WHAT THIS TASK INVOLVES
Without changing anything, copy out each entry.

Source records
----

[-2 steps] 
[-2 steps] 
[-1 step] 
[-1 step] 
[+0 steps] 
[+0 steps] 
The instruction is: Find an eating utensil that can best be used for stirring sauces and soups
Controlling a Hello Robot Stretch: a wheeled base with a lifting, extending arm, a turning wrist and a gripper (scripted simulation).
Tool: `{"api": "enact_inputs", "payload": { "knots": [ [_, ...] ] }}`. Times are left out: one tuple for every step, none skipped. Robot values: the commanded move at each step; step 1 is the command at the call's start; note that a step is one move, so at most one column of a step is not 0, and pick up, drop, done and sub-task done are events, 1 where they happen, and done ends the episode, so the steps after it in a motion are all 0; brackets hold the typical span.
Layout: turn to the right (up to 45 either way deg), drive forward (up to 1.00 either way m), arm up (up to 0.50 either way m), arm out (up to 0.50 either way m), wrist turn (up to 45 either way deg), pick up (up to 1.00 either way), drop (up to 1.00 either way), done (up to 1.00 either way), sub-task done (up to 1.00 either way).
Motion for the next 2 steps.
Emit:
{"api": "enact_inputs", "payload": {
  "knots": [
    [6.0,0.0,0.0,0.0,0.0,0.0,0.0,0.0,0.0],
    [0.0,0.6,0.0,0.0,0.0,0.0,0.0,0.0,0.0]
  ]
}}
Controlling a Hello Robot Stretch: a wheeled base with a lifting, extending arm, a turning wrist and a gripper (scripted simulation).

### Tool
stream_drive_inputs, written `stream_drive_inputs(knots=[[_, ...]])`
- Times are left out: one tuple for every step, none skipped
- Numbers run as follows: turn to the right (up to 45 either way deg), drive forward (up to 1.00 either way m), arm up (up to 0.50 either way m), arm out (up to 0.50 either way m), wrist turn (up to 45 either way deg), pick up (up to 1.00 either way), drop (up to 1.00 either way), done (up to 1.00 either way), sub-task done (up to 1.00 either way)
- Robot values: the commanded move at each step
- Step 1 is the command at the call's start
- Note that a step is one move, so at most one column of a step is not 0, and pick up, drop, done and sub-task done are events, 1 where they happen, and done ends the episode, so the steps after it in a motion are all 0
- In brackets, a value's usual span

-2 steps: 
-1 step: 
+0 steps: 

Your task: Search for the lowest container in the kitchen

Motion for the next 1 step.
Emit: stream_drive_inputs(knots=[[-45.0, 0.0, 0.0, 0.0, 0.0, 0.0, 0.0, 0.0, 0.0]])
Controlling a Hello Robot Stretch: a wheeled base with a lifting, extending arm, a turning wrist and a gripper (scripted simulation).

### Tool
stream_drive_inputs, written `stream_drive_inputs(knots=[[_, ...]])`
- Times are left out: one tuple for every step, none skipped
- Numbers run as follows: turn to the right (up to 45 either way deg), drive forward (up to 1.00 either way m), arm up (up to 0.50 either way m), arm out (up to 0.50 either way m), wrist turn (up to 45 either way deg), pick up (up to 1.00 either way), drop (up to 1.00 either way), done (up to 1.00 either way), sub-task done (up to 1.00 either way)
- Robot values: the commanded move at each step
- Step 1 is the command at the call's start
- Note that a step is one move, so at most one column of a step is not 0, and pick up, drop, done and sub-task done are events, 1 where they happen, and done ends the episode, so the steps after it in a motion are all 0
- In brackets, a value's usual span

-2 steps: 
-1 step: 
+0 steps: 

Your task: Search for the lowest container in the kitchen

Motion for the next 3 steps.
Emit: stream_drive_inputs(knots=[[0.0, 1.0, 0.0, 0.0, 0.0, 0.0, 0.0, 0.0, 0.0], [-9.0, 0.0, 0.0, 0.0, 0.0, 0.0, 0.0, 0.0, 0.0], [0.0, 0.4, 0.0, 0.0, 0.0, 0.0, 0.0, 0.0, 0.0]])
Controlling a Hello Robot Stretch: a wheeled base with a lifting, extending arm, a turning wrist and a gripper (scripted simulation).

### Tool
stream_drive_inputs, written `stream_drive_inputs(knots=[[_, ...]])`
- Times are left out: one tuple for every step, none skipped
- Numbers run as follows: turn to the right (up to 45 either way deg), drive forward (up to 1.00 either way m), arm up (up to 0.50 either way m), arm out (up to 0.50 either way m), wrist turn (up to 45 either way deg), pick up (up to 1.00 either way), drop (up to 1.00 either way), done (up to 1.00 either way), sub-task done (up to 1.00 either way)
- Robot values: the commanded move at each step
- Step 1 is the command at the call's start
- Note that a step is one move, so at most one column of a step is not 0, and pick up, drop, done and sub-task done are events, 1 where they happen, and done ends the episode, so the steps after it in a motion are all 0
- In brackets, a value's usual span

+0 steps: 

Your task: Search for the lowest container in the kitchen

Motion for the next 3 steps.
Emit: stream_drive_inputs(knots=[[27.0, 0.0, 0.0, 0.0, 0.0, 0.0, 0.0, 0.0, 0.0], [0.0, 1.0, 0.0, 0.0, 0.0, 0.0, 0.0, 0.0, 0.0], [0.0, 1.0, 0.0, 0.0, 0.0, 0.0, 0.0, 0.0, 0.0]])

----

ANSWER AREA
[-2 steps] 
[-2 steps] 
[-1 step] 
[-1 step] 
[+0 steps] 
[+0 steps] 
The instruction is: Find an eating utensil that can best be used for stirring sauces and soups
Controlling a Hello Robot Stretch: a wheeled base with a lifting, extending arm, a turning wrist and a gripper (scripted simulation).
Tool: `{"api": "enact_inputs", "payload": { "knots": [ [_, ...] ] }}`. Times are left out: one tuple for every step, none skipped. Robot values: the commanded move at each step; step 1 is the command at the call's start; note that a step is one move, so at most one column of a step is not 0, and pick up, drop, done and sub-task done are events, 1 where they happen, and done ends the episode, so the steps after it in a motion are all 0; brackets hold the typical span.
Layout: turn to the right (up to 45 either way deg), drive forward (up to 1.00 either way m), arm up (up to 0.50 either way m), arm out (up to 0.50 either way m), wrist turn (up to 45 either way deg), pick up (up to 1.00 either way), drop (up to 1.00 either way), done (up to 1.00 either way), sub-task done (up to 1.00 either way).
Motion for the next 2 steps.
Emit:
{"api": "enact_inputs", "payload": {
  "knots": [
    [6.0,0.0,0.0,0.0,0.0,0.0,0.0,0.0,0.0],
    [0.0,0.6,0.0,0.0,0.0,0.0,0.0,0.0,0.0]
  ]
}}
Controlling a Hello Robot Stretch: a wheeled base with a lifting, extending arm, a turning wrist and a gripper (scripted simulation).

### Tool
stream_drive_inputs, written `stream_drive_inputs(knots=[[_, ...]])`
- Times are left out: one tuple for every step, none skipped
- Numbers run as follows: turn to the right (up to 45 either way deg), drive forward (up to 1.00 either way m), arm up (up to 0.50 either way m), arm out (up to 0.50 either way m), wrist turn (up to 45 either way deg), pick up (up to 1.00 either way), drop (up to 1.00 either way), done (up to 1.00 either way), sub-task done (up to 1.00 either way)
- Robot values: the commanded move at each step
- Step 1 is the command at the call's start
- Note that a step is one move, so at most one column of a step is not 0, and pick up, drop, done and sub-task done are events, 1 where they happen, and done ends the episode, so the steps after it in a motion are all 0
- In brackets, a value's usual span

-2 steps: 
-1 step: 
+0 steps: 

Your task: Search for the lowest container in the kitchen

Motion for the next 1 step.
Emit: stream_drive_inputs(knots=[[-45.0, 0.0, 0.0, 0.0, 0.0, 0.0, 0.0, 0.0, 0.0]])
Controlling a Hello Robot Stretch: a wheeled base with a lifting, extending arm, a turning wrist and a gripper (scripted simulation).

### Tool
stream_drive_inputs, written `stream_drive_inputs(knots=[[_, ...]])`
- Times are left out: one tuple for every step, none skipped
- Numbers run as follows: turn to the right (up to 45 either way deg), drive forward (up to 1.00 either way m), arm up (up to 0.50 either way m), arm out (up to 0.50 either way m), wrist turn (up to 45 either way deg), pick up (up to 1.00 either way), drop (up to 1.00 either way), done (up to 1.00 either way), sub-task done (up to 1.00 either way)
- Robot values: the commanded move at each step
- Step 1 is the command at the call's start
- Note that a step is one move, so at most one column of a step is not 0, and pick up, drop, done and sub-task done are events, 1 where they happen, and done ends the episode, so the steps after it in a motion are all 0
- In brackets, a value's usual span

-2 steps: 
-1 step: 
+0 steps: 

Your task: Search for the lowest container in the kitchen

Motion for the next 3 steps.
Emit: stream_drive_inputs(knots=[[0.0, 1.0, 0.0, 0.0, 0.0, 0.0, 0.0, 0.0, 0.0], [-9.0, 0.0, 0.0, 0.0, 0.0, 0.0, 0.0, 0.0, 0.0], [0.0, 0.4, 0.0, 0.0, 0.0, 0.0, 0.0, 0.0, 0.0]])
Controlling a Hello Robot Stretch: a wheeled base with a lifting, extending arm, a turning wrist and a gripper (scripted simulation).

### Tool
stream_drive_inputs, written `stream_drive_inputs(knots=[[_, ...]])`
- Times are left out: one tuple for every step, none skipped
- Numbers run as follows: turn to the right (up to 45 either way deg), drive forward (up to 1.00 either way m), arm up (up to 0.50 either way m), arm out (up to 0.50 either way m), wrist turn (up to 45 either way deg), pick up (up to 1.00 either way), drop (up to 1.00 either way), done (up to 1.00 either way), sub-task done (up to 1.00 either way)
- Robot values: the commanded move at each step
- Step 1 is the command at the call's start
- Note that a step is one move, so at most one column of a step is not 0, and pick up, drop, done and sub-task done are events, 1 where they happen, and done ends the episode, so the steps after it in a motion are all 0
- In brackets, a value's usual span

+0 steps: 

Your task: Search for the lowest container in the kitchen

Motion for the next 3 steps.
Emit: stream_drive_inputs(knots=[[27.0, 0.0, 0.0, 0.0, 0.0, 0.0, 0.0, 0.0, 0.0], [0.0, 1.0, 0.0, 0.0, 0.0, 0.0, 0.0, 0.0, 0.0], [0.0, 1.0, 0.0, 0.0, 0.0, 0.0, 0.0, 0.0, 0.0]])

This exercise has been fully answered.